Reproduction Fertility and Development ◽

10.1071/srb10abs119 ◽

2010 ◽

Vol 22 (9) ◽

pp. 37 ◽

Cited By ~ 1

Author(s):

K. A. Redgrove ◽

B. Nixon ◽

E. A. McLaughlin ◽

M. K. O'Bryan ◽

R. J. Aitken

Keyword(s):

Zona Pellucida ◽

Reproductive Tract ◽

Protein Complexes ◽

Polyacrylamide Gel Electrophoresis ◽

Human Sperm ◽

Female Reproductive Tract ◽

Human Spermatozoa ◽

Apical Region ◽

Post Translational Modification ◽

Cellular Mechanisms

A unique characteristic of mammalian spermatozoa is that upon ejaculation, they are unable to recognise and bind to an ovulated oocyte. These functional attributes are only realised following the sperms ascent of the female reproductive tract whereupon they undergo a myriad of biochemical and biophysical changes collectively referred to as ‘capacitation’. Since spermatozoa are both transcriptionally and translationally quiescent cells, this functional transformation must be engineered by a combination of post-translational modification and spatial reorganisation of existing sperm proteins. Indeed, evidence from our laboratory suggests that a key attribute of capacitation is the remodeling of the sperm surface architecture leading to the assembly and / or presentation of multimeric sperm-oocyte receptor complex(es).

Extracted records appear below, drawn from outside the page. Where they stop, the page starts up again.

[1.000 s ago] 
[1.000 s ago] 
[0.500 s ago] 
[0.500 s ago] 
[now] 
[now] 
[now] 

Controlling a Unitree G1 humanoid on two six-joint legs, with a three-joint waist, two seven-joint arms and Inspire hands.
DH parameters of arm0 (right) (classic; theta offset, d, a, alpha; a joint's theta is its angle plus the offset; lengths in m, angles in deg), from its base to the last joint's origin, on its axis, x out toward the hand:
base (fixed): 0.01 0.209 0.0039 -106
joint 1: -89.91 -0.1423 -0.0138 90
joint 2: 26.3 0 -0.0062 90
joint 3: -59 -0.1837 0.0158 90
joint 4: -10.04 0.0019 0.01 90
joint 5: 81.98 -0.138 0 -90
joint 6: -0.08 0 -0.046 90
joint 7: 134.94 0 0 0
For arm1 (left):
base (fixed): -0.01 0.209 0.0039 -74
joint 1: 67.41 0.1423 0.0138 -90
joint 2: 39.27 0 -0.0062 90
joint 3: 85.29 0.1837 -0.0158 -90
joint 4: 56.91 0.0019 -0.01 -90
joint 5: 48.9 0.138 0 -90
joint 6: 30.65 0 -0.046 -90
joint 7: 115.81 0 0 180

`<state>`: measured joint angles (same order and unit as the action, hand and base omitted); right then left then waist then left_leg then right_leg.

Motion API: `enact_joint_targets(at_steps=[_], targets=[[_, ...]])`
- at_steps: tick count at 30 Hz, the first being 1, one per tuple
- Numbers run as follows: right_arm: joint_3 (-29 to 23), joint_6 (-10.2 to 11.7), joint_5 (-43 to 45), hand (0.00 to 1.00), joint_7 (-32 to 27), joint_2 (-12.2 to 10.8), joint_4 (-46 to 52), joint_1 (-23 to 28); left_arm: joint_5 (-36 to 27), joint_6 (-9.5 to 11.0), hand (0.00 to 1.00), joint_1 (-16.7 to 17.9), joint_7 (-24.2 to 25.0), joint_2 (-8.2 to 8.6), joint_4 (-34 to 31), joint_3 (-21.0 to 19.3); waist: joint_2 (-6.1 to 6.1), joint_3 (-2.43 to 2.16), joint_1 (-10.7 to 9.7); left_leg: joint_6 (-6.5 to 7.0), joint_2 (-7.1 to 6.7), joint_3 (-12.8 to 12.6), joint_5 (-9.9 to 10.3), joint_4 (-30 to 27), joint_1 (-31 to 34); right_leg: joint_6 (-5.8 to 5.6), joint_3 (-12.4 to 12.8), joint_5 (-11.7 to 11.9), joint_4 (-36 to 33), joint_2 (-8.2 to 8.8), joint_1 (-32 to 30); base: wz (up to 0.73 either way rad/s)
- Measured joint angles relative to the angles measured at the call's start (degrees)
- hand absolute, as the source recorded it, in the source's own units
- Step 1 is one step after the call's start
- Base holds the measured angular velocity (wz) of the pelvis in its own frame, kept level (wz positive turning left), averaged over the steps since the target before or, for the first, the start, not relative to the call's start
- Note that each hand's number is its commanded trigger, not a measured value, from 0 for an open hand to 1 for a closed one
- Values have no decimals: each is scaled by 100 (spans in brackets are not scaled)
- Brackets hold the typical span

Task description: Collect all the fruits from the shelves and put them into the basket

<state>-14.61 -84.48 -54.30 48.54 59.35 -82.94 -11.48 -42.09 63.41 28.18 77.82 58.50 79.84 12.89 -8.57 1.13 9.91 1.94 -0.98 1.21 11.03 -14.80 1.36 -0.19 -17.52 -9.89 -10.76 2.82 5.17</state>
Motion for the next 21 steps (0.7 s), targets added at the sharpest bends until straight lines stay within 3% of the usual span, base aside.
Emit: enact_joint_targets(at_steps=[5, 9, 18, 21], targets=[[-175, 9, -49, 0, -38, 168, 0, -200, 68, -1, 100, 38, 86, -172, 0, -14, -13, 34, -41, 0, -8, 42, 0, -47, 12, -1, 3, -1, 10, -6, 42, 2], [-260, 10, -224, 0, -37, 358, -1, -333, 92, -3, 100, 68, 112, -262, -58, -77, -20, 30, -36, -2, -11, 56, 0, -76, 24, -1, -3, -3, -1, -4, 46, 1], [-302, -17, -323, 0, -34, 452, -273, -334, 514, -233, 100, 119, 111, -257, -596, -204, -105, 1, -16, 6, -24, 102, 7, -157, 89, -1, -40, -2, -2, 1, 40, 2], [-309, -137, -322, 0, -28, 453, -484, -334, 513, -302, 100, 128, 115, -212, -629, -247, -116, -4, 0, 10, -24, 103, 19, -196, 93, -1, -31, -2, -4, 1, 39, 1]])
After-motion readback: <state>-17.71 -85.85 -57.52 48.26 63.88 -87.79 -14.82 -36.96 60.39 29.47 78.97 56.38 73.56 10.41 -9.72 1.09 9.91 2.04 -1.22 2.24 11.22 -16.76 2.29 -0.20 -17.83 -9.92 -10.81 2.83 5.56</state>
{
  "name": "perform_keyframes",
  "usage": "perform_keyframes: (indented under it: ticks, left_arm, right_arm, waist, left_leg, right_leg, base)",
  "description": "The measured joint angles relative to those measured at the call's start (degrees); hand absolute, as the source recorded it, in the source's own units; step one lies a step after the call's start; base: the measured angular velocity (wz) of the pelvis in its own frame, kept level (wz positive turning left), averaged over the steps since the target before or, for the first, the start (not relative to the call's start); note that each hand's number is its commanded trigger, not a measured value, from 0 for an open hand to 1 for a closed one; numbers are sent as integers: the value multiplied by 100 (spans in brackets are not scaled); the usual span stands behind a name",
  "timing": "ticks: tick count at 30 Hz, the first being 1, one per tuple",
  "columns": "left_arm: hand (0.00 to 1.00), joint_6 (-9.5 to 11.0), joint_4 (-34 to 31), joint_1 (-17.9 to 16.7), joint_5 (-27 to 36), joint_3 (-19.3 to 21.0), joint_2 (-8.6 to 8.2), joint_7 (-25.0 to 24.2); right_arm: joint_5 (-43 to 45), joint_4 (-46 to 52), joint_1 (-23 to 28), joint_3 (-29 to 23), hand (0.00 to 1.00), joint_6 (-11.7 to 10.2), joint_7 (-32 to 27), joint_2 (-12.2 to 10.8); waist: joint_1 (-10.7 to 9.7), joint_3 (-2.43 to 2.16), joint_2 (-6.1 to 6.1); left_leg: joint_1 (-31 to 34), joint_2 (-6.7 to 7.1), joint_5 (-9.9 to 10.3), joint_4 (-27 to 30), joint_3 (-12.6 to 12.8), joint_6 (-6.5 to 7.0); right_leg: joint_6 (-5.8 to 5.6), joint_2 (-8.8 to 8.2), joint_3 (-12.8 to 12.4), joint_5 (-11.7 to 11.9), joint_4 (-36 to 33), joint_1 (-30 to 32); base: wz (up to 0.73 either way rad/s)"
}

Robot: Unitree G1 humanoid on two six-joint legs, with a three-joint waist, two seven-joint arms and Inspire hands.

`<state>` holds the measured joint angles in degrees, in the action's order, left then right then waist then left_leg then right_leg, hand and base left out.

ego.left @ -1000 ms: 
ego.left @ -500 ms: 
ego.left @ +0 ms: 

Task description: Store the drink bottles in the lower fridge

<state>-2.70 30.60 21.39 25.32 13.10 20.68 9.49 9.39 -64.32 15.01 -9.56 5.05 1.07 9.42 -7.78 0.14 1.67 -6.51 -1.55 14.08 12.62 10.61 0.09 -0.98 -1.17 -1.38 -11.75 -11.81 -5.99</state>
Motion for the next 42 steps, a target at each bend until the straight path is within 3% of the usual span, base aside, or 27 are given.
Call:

Through the novel application of Blue Native Polyacrylamide Gel Electrophoresis (BN-PAGE), we have secured the first direct evidence that human spermatozoa express a number of these protein complexes on their surface. Furthermore, we have demonstrated that a subset of these complexes harbour putative zona adhesion proteins and display strong affinity for solubilised zona pellucidae. In this study, we have extended our findings through the characterisation of one such complex containing arylsulfatase A (ASA), a protein with recognised affinity for sulfated ligands present within the zona pellucida. Through the application of immunohistochemistry and flow cytometry we revealed that ASA undergoes a capacitation-associated translocation to become expressed on the apical region of the human sperm head, a location compatible with a role in the mediation of sperm-zona pellucida interactions. This dramatic relocation was completely abolished by incubation of capacitating spermatozoa in exogenous cholesterol, suggesting that it may be driven in part by alteration in the membrane fluidity characteristics. Our current research is focused on confirming the role of ASA in human sperm-zona pellucida adhesion and elucidating the precise cellular mechanisms that underpin the proteins translocation to the cell surface.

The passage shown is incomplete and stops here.